1... Insulator layer, 2.2'... Single crystal silicon layer,
3... Photoresist, 4... Wall of insulator layer, 4'.
...Region for insulating the semiconductor layer and substrate, 5. Silicon oxide film, 6. Protective film, 7. N-type diffusion layer, 8.
... Thermal oxide film, 9... Capacitor electrode, 10... Thermal oxide film, 11... Gate electrode, 13... P-type diffusion layer, 14... Insulator layer, 15... Bit Line, 16...
- Silicon semiconductor substrate, 17... Portion where silicon semiconductor substrate 16 is exposed, 100... Silicon semiconductor substrate, 101... Bit line, 102... Word line, 10
3... Trench groove, 104... P-type diffusion layer, 105
... P ten type diffusion layer, 106 ... Gate insulating film, 10
7... Capacitor electrode, 108... Buried contact, 109... Capacitor insulating film.

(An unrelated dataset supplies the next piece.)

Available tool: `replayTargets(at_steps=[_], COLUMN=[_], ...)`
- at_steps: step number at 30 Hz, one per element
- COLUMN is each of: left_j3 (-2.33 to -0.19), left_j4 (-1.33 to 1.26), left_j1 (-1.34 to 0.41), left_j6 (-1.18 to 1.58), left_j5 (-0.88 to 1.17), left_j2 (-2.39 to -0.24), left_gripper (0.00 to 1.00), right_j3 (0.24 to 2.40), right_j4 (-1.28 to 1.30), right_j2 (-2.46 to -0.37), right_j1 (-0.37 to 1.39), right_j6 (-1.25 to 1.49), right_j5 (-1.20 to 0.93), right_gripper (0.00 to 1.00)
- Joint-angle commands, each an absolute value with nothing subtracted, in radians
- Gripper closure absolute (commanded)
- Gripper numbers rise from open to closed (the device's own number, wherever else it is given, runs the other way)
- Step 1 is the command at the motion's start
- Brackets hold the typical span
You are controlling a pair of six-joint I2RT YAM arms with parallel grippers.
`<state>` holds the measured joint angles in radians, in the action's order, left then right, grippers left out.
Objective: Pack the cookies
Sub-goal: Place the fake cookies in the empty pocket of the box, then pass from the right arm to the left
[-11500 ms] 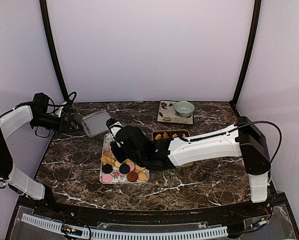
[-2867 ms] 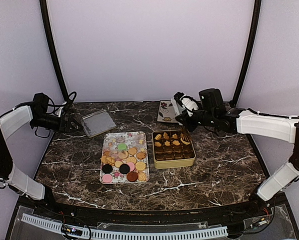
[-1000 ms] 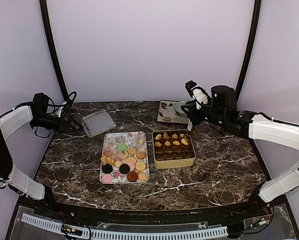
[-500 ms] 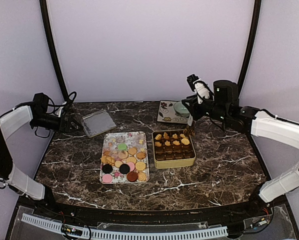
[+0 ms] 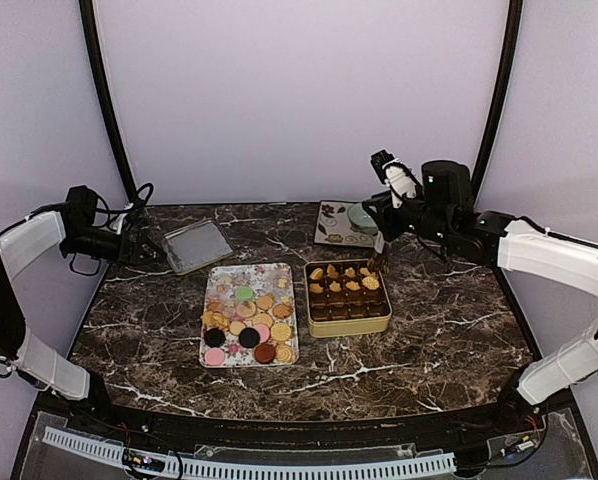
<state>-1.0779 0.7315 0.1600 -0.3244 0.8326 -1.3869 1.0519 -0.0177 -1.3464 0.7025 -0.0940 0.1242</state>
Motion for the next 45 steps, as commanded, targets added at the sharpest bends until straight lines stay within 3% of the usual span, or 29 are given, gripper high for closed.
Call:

Applicant's agent: Patent attorney Takehiko Suzue Figure 1 Figure 1 Figure 5 No. figure

Claims (2)

[Claims] (1) At least one groove formed on the substrate so as to have opposing wall surfaces of an insulator, and the upper and lower portions formed on the opposing wall surfaces sandwiching the groove are of the first conductivity type, and the central portion is of the first conductivity type. a capacitor insulating film formed in contact with the semiconductor layer of the second conductivity type and the lower semiconductor layer of the first conductivity type, and a capacitor insulating film formed in contact with the capacitor insulating film and embedded in the bottom of the groove A capacitor electrode, a gate insulating film formed in contact with the semiconductor layer of the second conductivity type in the center, a gate electrode formed in contact with the gate insulating film, and a semiconductor layer of the first conductivity type in the upper part. What is claimed is: 1. A semiconductor device comprising: a conductive layer formed using a conductive layer; (2) forming at least one groove on the substrate so as to have opposing wall surfaces of an insulator, and forming an upper and a lower portion of the first conductivity type on the opposing wall surfaces sandwiching the formed groove;
A step of forming a semiconductor layer having a second conductivity type in the center, a step of forming a capacitor insulating film in contact with the semiconductor layer of the first conductivity type in the lower part, and a step of forming a semiconductor layer in contact with the formed capacitor insulating film and in a groove. a step of forming a capacitor electrode so as to be buried in the bottom of the capacitor, a step of forming a gate insulating film in contact with the second conductivity type semiconductor layer in the center, and a step of forming a gate electrode in contact with the formed gate insulating film. The process of forming and the upper first
1. A method for manufacturing a semiconductor device, comprising the step of forming a conductive layer in contact with a conductive type semiconductor layer.